The Need for Database DevTest

The first and overriding thought of the experienced developer given any new development task is, or should be, ‘How the heck am I going to test this?’. I wonder, though, how often developers neglect to ask this question. Nowadays, with Visual Studio, the debugging facilities are so good you can muddle along happily for a long time, fixing problems on the fly. However, eventually the skies will darken around your development project, or your team members ostracize you, as they struggle to understand and test the code you’ve produced.

In fact, the real question to ask is subtly different: ‘How the heck am I going to test this in such a way that it will guide me to find out what is wrong’? In other words, we need not only ‘testability’, but also ease of diagnosis. There are no shortcuts; you must design the application, from the ground-up, for ease of testing and diagnosis, and this is an especially urgent requirement, in a dynamic multiuser system such as a database.

For a database to be inherently testable, it must be possible to control the state of the database under test, easily observe the results, test parts of the database in isolation, and automate all the necessary tests. The database must be clearly partitioned into logical components, and must not share functionality. It must be intelligible and well-structured. It must be possible to script out a whole variety of processes that are ‘idempotent’ in the sense that, each time they are run they should give the same result, so you can check they do so.

We can’t stop there though; we must then make it easy to diagnose. This can vastly reduce the total time and effort of debugging. A debugging framework is like scaffolding around a house. You might think it was pointless putting up scaffolding when you eventually won’t need it and will take it down. However, any experienced builder will just laugh if you try to build a house without it.

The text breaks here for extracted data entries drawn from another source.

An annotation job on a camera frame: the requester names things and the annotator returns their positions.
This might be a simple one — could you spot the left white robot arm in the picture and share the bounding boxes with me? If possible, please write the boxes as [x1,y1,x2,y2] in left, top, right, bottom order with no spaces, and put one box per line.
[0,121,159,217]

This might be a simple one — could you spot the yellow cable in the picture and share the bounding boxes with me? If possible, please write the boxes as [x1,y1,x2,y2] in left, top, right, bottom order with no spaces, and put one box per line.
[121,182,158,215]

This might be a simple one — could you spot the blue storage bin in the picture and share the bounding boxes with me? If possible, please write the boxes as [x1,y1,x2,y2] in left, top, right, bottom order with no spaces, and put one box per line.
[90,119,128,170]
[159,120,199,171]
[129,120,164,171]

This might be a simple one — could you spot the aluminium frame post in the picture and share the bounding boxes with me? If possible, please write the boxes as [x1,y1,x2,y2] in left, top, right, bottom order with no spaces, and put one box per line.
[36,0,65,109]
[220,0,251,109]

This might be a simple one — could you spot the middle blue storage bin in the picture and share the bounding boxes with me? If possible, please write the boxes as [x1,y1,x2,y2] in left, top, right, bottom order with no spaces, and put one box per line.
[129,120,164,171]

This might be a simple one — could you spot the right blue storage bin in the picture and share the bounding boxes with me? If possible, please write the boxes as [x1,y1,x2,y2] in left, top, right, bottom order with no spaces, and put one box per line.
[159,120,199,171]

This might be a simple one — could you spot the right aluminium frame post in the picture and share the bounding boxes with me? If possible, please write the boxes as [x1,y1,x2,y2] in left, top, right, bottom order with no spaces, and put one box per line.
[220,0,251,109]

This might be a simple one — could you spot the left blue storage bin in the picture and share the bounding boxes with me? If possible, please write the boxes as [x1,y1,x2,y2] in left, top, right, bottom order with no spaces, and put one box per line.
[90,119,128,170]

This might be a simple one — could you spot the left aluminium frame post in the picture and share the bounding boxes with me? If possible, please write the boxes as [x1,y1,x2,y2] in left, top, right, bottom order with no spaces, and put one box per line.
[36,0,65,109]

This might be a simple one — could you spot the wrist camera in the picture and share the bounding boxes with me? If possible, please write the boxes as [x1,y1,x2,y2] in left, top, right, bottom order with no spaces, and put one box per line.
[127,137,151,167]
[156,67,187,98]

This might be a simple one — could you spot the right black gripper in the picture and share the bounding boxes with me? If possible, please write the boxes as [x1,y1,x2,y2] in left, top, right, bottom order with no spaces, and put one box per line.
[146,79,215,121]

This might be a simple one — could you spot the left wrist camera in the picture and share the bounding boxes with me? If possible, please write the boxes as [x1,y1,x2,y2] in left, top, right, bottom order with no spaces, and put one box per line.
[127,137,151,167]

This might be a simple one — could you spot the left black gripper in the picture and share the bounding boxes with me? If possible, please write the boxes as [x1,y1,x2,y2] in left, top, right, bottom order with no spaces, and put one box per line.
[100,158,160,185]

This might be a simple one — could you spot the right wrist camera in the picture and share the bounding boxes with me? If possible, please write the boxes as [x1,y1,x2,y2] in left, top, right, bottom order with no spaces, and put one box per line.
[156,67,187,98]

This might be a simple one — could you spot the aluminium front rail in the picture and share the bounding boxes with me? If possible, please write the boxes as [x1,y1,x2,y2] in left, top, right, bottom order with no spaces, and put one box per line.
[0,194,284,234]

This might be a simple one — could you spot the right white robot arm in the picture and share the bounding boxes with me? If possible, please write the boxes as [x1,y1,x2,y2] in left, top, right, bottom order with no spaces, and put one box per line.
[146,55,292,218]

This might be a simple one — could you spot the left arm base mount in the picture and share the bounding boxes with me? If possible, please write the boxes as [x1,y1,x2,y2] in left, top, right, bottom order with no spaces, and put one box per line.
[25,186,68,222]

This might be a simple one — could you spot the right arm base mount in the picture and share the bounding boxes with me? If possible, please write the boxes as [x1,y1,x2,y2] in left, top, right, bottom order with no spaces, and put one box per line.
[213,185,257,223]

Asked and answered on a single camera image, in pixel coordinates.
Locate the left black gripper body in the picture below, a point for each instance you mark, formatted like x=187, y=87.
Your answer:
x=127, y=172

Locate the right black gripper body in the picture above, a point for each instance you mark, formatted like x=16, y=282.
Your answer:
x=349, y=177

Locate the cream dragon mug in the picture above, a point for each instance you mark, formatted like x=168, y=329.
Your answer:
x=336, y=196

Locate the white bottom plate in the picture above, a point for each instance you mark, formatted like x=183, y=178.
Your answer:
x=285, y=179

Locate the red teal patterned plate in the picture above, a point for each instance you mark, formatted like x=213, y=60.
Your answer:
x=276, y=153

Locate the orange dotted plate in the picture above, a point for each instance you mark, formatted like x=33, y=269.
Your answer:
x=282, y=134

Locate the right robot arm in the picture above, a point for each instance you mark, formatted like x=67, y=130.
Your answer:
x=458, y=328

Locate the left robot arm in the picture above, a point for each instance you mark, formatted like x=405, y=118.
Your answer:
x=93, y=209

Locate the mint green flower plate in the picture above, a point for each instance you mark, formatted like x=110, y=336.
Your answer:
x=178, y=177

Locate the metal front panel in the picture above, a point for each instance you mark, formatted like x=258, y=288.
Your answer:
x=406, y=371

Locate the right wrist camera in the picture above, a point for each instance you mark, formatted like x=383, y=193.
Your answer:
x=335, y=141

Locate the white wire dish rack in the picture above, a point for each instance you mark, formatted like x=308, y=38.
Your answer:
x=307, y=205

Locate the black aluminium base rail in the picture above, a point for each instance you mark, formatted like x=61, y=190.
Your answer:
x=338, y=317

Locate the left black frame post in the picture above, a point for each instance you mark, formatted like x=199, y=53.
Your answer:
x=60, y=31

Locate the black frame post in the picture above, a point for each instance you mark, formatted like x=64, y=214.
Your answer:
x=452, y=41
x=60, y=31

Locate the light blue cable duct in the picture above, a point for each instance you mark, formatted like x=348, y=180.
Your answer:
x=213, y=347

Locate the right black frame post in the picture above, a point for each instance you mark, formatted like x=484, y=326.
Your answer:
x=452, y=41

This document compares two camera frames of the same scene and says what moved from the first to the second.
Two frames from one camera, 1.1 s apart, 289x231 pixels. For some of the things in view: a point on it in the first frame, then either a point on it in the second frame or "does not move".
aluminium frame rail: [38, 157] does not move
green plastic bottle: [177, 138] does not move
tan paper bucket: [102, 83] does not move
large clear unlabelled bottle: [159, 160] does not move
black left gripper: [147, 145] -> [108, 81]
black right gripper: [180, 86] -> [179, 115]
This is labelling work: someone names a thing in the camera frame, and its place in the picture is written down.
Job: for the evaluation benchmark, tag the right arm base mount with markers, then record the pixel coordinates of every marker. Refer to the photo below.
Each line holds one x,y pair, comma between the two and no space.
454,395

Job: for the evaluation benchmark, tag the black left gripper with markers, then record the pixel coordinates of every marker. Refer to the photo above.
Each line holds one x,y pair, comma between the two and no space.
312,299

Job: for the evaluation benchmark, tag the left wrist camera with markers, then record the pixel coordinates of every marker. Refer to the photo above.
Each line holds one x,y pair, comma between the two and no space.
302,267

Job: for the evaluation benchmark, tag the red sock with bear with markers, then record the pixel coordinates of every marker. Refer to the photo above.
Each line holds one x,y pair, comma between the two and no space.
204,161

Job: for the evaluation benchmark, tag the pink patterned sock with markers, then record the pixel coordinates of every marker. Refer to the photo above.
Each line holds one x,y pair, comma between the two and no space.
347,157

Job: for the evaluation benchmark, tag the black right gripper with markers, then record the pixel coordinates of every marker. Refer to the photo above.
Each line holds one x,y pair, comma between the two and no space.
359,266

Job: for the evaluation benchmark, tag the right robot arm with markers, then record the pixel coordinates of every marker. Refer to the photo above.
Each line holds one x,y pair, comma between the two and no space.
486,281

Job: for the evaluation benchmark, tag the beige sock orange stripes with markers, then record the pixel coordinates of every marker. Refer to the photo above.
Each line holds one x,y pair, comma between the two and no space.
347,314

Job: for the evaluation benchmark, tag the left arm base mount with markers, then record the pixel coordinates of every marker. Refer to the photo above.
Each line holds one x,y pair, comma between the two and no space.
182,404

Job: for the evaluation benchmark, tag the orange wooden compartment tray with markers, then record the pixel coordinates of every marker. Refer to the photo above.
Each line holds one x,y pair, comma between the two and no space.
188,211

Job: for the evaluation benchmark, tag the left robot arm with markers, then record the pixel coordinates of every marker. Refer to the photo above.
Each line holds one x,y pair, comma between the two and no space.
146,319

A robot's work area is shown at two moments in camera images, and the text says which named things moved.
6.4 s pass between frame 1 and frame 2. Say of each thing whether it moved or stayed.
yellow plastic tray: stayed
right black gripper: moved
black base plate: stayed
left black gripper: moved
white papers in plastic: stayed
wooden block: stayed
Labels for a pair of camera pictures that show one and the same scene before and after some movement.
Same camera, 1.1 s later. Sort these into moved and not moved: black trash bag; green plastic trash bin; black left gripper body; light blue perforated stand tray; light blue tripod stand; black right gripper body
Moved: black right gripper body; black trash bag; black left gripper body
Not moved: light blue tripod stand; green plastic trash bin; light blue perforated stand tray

So, what is this ‘scaffolding’ when applied to database development? Although there are some startlingly good system functions for investigating the running SQL Server system, in general, they are most effective when used as part of an intelligent instrumentation, logging and recording system that will allow you to easily reproduce any failure or stress condition.

I’ll log all calls to the interface in as much detail as possible (stored procedures are great for this). I’ll build in a lot of reports that will tell me what went on in a batch or process. I’ll create scripts from the logs that can repeat a state that caused problems. I’ll implement whatever I can to log changes to the data.

If development and test are rather separate concerns in your organization, then you’ll find that by working in this way the relationship between developers and testers becomes far more intertwined and cooperative. Maybe I shall call this approach ‘Database DevTest’. After all, having hurdled the database testing fence, with Database DevTest, surely leaping the great deployment barrier, using Database DevOps, should much easier?